↓

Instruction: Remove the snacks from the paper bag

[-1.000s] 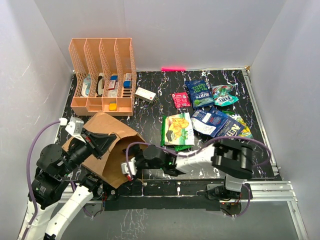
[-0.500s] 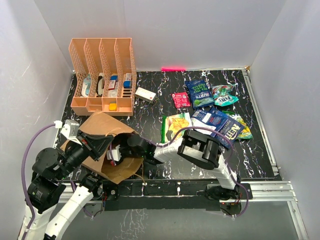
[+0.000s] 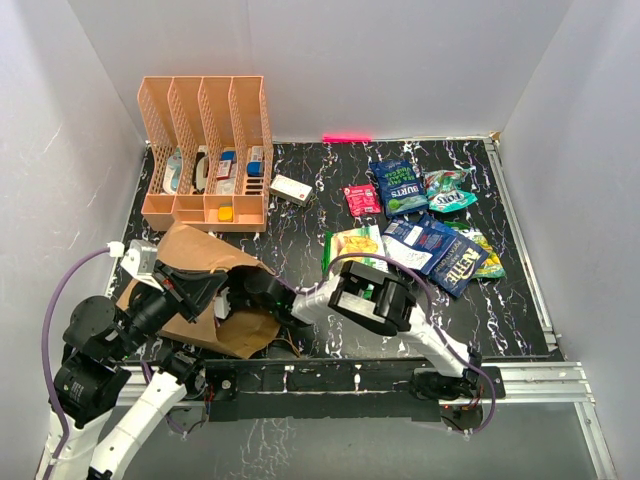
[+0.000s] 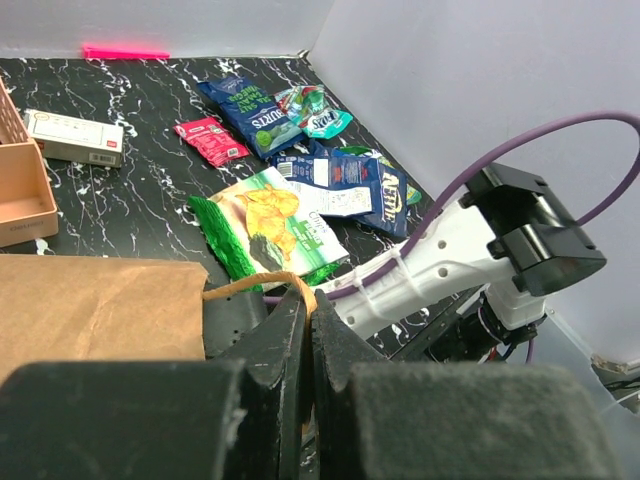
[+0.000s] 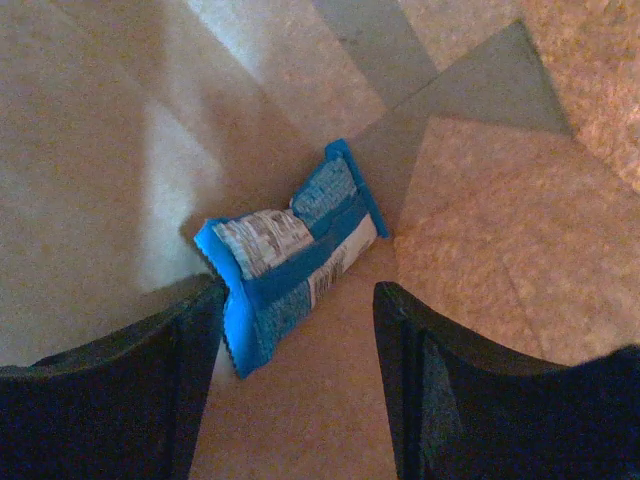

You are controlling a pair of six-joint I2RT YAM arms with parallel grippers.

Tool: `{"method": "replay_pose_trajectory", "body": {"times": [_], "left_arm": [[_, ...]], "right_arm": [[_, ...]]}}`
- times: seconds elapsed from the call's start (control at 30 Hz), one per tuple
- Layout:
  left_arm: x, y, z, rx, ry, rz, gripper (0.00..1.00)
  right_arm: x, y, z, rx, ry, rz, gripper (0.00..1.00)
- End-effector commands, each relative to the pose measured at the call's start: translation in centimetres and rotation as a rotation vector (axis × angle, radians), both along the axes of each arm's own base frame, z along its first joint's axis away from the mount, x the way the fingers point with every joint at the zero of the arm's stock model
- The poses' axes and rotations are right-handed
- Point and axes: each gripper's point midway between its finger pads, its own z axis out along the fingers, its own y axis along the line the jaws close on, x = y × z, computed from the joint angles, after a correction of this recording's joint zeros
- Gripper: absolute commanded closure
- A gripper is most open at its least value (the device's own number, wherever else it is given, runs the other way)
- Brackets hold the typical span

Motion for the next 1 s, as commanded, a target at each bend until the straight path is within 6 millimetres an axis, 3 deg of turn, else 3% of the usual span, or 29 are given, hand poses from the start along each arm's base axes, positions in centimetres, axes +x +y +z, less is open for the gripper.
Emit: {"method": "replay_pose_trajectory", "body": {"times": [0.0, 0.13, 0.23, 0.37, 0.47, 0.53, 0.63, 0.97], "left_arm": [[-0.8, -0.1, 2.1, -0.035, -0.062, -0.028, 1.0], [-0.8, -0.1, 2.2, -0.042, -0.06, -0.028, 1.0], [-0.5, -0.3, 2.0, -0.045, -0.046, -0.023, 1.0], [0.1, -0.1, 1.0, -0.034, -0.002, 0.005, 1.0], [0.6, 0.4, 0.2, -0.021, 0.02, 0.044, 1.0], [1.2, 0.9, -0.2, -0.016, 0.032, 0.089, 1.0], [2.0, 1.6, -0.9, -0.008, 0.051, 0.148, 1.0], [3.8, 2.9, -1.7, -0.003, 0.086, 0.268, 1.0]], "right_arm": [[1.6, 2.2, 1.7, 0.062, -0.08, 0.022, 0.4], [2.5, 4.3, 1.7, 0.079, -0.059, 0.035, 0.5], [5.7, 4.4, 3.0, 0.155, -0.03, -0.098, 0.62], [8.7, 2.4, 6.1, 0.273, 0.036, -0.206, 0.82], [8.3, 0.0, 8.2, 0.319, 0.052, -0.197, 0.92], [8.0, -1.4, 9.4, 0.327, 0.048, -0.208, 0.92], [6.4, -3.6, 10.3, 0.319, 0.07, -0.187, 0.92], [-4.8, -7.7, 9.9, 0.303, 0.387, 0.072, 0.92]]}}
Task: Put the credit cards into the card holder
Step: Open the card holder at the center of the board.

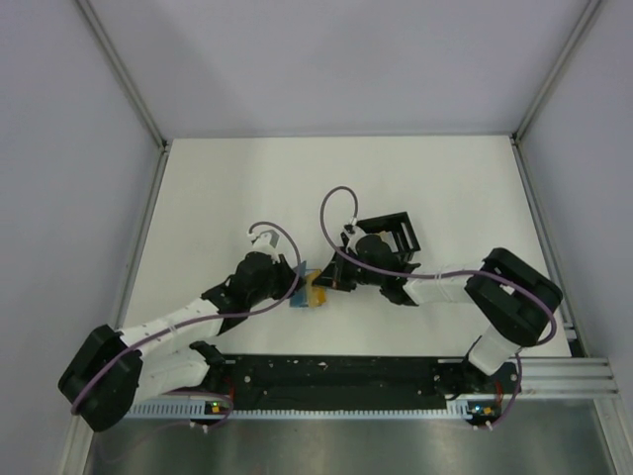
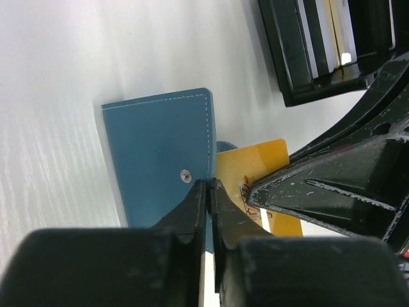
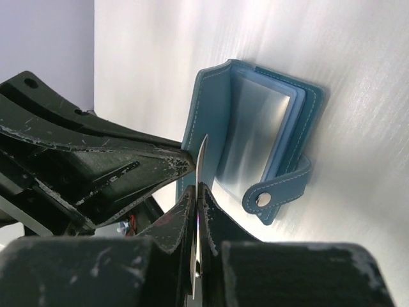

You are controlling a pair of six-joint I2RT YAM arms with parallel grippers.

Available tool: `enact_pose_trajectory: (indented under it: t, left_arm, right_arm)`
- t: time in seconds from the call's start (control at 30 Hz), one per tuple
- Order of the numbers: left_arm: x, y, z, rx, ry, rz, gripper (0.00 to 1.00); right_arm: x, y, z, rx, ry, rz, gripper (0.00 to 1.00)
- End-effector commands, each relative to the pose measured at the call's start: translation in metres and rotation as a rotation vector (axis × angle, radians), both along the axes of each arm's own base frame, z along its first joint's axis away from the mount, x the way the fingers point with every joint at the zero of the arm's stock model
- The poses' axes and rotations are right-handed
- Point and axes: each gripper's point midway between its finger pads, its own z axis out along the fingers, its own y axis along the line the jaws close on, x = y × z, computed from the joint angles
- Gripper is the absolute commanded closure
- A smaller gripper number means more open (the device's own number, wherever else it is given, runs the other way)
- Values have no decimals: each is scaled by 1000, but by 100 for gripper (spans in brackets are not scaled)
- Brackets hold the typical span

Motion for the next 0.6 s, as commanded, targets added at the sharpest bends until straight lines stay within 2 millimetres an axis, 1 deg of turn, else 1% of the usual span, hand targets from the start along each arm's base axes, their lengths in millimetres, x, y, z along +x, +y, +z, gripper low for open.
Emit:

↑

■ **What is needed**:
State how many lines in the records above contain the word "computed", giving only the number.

■ **The completed task**:
2